Tim Reed, an extension entomologist with Auburn University, said many species affected by recent cold temperatures will start the year out with smaller populations, but they will likely build back up to levels comparable to last year.
It may be a big enough decrease for eastern Alabamians to notice, he said, but it will be a short reprieve.
“They’ll still need their Off,” he said, referring to the brand of bug repellent.
Reed said the cold can have a significant effect on insects if the temperature is low while the bugs pupate, or change from a larval stage to their adult structure.

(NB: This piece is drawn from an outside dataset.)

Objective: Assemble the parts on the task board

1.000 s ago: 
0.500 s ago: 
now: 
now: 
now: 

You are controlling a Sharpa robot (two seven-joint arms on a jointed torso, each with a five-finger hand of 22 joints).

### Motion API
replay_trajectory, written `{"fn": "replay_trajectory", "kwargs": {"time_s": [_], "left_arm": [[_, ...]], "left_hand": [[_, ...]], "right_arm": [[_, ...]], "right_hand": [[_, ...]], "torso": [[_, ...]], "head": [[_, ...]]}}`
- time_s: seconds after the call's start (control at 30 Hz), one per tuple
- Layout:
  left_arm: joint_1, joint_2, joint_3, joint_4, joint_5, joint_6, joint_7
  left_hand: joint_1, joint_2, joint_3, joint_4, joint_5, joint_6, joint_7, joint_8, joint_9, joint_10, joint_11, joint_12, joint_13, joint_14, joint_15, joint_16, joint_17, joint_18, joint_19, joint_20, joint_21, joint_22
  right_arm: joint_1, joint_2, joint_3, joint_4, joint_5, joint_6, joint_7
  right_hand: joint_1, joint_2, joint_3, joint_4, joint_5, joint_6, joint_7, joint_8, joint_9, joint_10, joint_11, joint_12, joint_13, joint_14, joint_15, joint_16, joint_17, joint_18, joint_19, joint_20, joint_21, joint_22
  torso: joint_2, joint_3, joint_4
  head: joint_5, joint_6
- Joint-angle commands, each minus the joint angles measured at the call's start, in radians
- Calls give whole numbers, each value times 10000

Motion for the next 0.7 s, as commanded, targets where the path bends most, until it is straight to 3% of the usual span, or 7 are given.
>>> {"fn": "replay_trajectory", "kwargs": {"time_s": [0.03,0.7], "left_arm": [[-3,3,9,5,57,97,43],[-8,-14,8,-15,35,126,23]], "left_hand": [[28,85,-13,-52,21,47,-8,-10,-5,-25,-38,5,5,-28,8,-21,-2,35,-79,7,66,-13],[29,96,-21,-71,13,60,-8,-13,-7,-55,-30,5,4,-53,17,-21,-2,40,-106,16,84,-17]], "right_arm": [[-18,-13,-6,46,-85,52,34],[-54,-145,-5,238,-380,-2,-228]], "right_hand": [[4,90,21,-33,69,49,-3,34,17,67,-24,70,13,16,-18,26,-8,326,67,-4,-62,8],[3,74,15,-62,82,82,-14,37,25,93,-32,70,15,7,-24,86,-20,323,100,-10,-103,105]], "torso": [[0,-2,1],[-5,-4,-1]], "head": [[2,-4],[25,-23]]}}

He said this week’s freezing temperatures will likely mean fewer thrips, which are small, slender bugs that feed on plants such as roses and bite humans.
Reed said variables other than temperature can have larger effects on insect populations. Whether the area has a wet spring and summer will affect mosquitos much more than the recent, record-setting freeze, he said.
If this year’s cold winter is followed by a period of drought between April and May, he added, that could significantly decrease the population of stink bugs.
Reed said the recent cold weather would have had a large effect on boll weevils — an invasive bug that ravaged cotton crops in the South during much of the 20th century. However, federal eradication programs have done away with the beetle in most of the South.
But Reed said kudzu bugs, a new invasive species, pose a significant threat to soybean crops throughout the country. He said the insects have covered the country over the last few years, and he doesn’t know what effect the cold weather will have on them. He and other researchers will have a good idea in April, though.
Reed said the recent cold won’t harm pests such as roaches and termites because the insects largely remain inside homes.
And ants will be back in full force once warmer weather comes, he said, because they burrow into the ground where it’s warmer.
According to Jack Chapman of the Northeast Alabama Beekeepers Association, this week’s freezing temperatures made many beekeepers uneasy, but as long a colony is large enough and has enough food, he said, the bees will survive. Chapman said that in cold weather, bees ball together, flexing their muscles and flapping their wings to create heat. Chapman said this time of year, a colony can keep the temperature of a hive at about 60 degrees.